Выбрать главу

Это умозаключение следователя вызвало во мне протест, но я вовремя спохватился и не совершил ошибки — промолчал.

…Если б посторонний человек посмотрел на нас со стороны (например, если б следователь отодвинул штору с зарешёченного окна), то вполне мог бы принять нас за мирно беседующих знакомых о новом, просмотренном нами кинофильме или о прочитанной интересной книге.

«Неужели и судьи поверят всей этой абракадабре?» — думал я. — Ведь двадцать второго февраля, когда была совершена кража халвы, я весь день находился на работе. Это могут подтвердить многие ребята и документы… Но вспомнил, что коммунары, прошедшие советское судилище, отзывались о нём и заседателях всегда с неодобрением и назвыали их «кивалами».[560]

А следователь, похоже, берёт меня на пушку, что суд вынесет тот приговор, какой ему подскажет милиция. Разве так может быть? Суд совершенно не зависит ни от кого.

Когда довольный следователь все подписанные мною папки «дел» и переписанные «признания» уложил в сейф, то мне показалось, что он проявляет ко мне внимание и заботу. Он спросил, например, как я себя чувствую, не кровоточит ли нос?

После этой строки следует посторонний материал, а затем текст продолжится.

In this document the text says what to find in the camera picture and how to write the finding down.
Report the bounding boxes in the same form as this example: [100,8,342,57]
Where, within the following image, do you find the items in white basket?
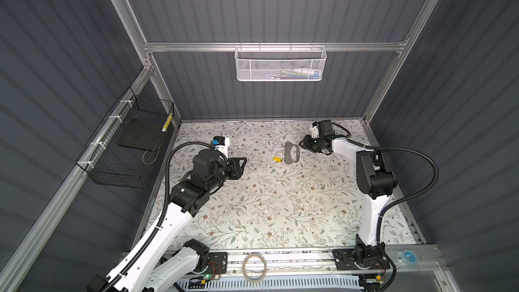
[264,68,322,81]

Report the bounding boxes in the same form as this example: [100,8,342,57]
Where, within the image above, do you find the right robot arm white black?
[299,120,397,269]

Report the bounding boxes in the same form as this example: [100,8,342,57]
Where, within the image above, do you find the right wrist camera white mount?
[311,121,324,139]

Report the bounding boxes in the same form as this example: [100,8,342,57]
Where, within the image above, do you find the white wire mesh basket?
[234,45,327,82]

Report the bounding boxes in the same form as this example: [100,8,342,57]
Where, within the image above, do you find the black wire basket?
[76,89,175,189]

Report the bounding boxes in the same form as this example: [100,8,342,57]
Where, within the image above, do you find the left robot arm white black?
[87,143,247,291]

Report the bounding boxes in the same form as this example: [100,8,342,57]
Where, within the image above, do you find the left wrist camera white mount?
[212,136,231,157]

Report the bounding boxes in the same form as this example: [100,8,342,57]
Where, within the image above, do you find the yellow marker in black basket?
[162,113,173,132]

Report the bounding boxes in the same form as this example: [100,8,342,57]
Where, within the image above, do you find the tape roll clear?
[241,254,268,283]

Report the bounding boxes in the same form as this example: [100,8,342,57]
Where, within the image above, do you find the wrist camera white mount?
[311,121,324,139]
[212,136,231,157]

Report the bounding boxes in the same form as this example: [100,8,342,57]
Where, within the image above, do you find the black pad in basket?
[118,119,164,151]

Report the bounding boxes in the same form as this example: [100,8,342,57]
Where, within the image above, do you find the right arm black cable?
[330,121,440,292]

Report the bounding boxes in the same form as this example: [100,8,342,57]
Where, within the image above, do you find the blue tape roll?
[399,250,417,266]

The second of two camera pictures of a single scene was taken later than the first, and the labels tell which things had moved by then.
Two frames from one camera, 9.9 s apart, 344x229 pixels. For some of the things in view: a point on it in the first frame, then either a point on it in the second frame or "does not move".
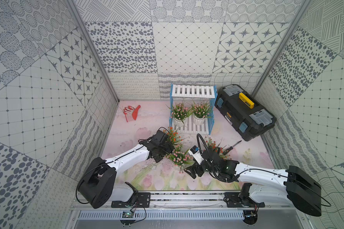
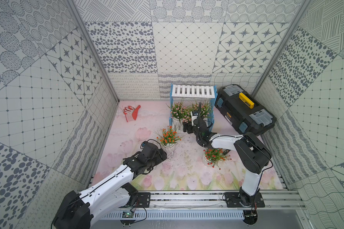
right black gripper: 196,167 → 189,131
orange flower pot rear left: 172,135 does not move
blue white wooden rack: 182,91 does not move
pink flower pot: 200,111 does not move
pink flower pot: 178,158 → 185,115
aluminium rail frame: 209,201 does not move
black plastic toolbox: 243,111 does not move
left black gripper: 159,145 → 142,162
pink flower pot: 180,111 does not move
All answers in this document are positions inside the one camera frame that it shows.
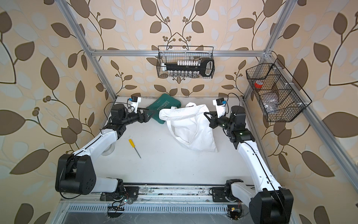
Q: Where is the black socket bit set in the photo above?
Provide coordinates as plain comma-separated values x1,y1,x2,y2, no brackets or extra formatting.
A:
156,58,215,78

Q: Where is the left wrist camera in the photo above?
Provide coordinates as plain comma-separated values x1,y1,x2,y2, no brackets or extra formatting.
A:
129,96,141,113

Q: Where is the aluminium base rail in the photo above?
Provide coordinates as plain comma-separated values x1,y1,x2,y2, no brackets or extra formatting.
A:
59,184,292,205

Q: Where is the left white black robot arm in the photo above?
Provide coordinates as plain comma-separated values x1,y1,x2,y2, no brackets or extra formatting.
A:
55,104,154,195

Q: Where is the clear tape roll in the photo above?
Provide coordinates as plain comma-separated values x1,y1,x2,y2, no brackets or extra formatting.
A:
101,143,115,156

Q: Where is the red small item in basket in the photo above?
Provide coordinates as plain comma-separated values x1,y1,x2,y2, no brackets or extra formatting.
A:
254,80,264,89

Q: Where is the black wire basket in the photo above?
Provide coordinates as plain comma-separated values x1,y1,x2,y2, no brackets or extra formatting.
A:
246,59,312,122
156,45,215,78

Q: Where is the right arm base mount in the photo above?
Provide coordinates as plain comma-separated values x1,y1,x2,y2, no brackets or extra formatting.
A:
209,185,254,203

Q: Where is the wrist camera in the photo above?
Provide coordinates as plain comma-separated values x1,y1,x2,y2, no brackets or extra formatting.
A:
129,96,141,113
213,98,227,118

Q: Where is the green plastic tool case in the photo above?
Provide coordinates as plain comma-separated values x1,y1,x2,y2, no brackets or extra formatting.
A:
146,93,181,124

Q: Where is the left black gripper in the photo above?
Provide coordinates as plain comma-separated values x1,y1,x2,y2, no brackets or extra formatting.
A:
120,106,154,127

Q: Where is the white printed tote bag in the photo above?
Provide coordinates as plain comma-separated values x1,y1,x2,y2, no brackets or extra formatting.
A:
159,102,218,153

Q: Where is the yellow handle screwdriver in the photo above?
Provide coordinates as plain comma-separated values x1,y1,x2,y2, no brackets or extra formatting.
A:
129,139,141,159

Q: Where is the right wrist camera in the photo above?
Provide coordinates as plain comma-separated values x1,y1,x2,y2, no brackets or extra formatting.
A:
213,98,227,118

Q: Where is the black wire basket right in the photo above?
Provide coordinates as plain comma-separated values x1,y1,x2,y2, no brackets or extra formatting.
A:
246,59,312,122

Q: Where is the black wire basket centre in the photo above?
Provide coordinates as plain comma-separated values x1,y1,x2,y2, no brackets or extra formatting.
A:
156,45,215,78

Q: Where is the clear plastic bag in basket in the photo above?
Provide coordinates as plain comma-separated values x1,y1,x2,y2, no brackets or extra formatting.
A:
262,92,279,113

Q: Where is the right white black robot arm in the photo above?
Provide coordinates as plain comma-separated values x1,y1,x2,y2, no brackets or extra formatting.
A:
204,105,294,224

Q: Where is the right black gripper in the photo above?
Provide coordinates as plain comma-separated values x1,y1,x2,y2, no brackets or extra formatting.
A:
205,111,235,132

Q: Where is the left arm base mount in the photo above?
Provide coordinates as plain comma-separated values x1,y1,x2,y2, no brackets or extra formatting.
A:
100,186,139,204

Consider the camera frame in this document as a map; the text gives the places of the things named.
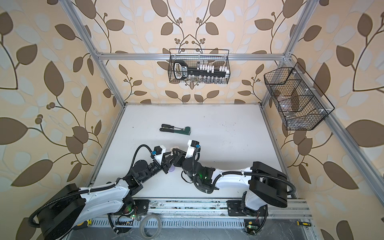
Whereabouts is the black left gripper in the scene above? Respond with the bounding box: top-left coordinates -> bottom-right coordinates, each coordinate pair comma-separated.
139,150 -> 174,185

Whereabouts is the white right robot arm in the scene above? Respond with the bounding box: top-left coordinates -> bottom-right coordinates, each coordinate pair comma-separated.
171,140 -> 296,215

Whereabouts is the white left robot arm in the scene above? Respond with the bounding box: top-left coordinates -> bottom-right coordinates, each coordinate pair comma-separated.
28,145 -> 186,240

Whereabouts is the purple earbud charging case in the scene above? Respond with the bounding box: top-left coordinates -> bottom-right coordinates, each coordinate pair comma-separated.
169,166 -> 176,173

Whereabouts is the grey tape roll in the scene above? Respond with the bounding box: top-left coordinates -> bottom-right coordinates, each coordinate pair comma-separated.
139,215 -> 163,240

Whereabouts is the yellow tape measure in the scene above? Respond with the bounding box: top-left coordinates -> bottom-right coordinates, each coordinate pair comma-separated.
77,220 -> 92,229

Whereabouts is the small yellow black screwdriver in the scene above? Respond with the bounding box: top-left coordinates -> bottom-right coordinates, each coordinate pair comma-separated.
297,221 -> 312,227

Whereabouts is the green black-handled hand tool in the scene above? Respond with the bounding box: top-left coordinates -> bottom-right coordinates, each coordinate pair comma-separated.
160,127 -> 191,136

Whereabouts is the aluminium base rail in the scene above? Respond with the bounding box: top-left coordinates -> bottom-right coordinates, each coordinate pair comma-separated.
137,198 -> 313,220

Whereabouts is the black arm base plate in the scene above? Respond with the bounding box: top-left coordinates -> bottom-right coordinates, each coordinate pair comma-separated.
122,199 -> 150,217

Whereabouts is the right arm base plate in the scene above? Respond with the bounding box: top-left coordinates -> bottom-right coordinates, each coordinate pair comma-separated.
227,200 -> 268,218

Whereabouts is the socket set rail in basket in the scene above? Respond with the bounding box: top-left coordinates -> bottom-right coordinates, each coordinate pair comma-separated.
170,60 -> 231,82

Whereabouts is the black wire basket back wall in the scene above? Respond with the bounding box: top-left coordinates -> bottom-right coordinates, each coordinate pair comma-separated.
168,48 -> 231,85

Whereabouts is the black wire basket wall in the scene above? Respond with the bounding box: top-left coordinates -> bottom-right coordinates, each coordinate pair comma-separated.
264,63 -> 335,131
168,48 -> 231,85

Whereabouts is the black wire basket right wall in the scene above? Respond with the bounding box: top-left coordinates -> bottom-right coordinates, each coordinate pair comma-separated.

Но я решил: он мой враг. И не пошёл на откровенность.

— Вот и отлично. Ещё отдохнешь, и вас отвезут на Сталина, семьдесят три.

— А что это? — спросил я.

— Тюрьма, — спокойно и даже равнодушно ответил ныне словоохотливый следователь. — А точнее — следственный изолятор.

«Неужели он искренне верит, что отправляет в тюрьму перевоспитывать преступника? — с большим недоверием подумал я. — Или его так намуштровали в учебном милицейском заведении? Что он, интересно, закончил? Какое-нибудь училище».

— Перед отправкой умоешься — я распорядился.

— А избивать меня больше не будут?

— Был бы ты сообразительней, никто к тебе не применил бы принуждение. И не искал бы ты пятый угол в боксе. Повторяю: запомни на всю жизнь — в милицию невиновные не попадают. Усвоил? Попал в милицию, — значит, виновен.

Мне хотелось спросить: «А где же те люди, совершившие преступления и за которых меня принудили признать их грабежи и кражи? И, возможно, ещё что-то». Но я уже настолько пришёл в себя, что знал приблизительно ответ следователя. И промолчал.

— Если приёмщики спросят, отвечай: «Нормально. Нос повредили ещё до задержания милицией. Дружки». Кирюхи — так вы друзей называете? При осмотре могут оказаться травмы. Скажешь, что дрался по пьянке. Хулиганил на улице. О возврате я тебя предупредил. Не забывай.

Я промолчал.

— Понял всё?

— Да, това… гражданин следователь.

— И скажи спасибо за то, что тебя ещё мягко обработали.

— Кому же я должен сказать спасибо за то, что меня искалечили? Ключица до сих пор покоя не даёт при малейшем движении руки? И что со мной стало, если б меня Ваши подчинённые-костоломы «обработали не мягко»?

— А они тебе об этом не говорили? — вопросом на вопрос ответил следователь, сразу как-то помрачневший.

Он, вероятно, нажал кнопку под столешницей, ибо сразу явился дежурный милиционер.

— Я предупредил тебя обо всём, Рязанов. Если ты умный человек, подумаешь и последуешь моему совету.

И вошедшему дежурному:

— В бокс его.

Я облегчённо вздохнул, подумав: «Больше с этими извергами мне уже встретиться не придётся».

С этими, действительно, более уже не встретился. Но как жестоко я ошибся! Ибо несть у нас извергам числа и по сей день. Особенно в милицейских мундирах.

1974–2010 годы

P.S. Только что посмотрел по центральному телевидению («НТВ») передачу о Викторе Абакумове и в который раз подивился своей наивности и почти детскому восприятию того, что со мной вершили палачи карательных органов, потому что мои убеждения (недавние) по российскому телевидению чётко огласил президент РФ Д. А. Медведев, назвав нашу государственную пенитенциарную систему репрессивной, а не воспитательной, — ведь это было известно всему миру, но только не рабам и жертвам так называемого социалистического строя, самого бесчеловечного и кровавого во все времена.

10 мая 2009 года
вернуться

560

Советский суд прославился своей вопиющей несправедливостью, нарушением законов Конституции. «Кивалами» судей и заседателей, которых считали «народными», в действительности — марионеток партийных и карательных органов, называли так, потому что они «кивали» согласно указаниям тех, кто ими верховодил. Позже, в концлагере, я узнал (эти слухи приписывались нарядчику лагеря, якобы бывшему судье), что суды руководствовались ведомственной инструкцией, в которой судам предписывалось не выносить оправдательных приговоров, которые, хотя и редко, всё-таки случались. (2008 год.)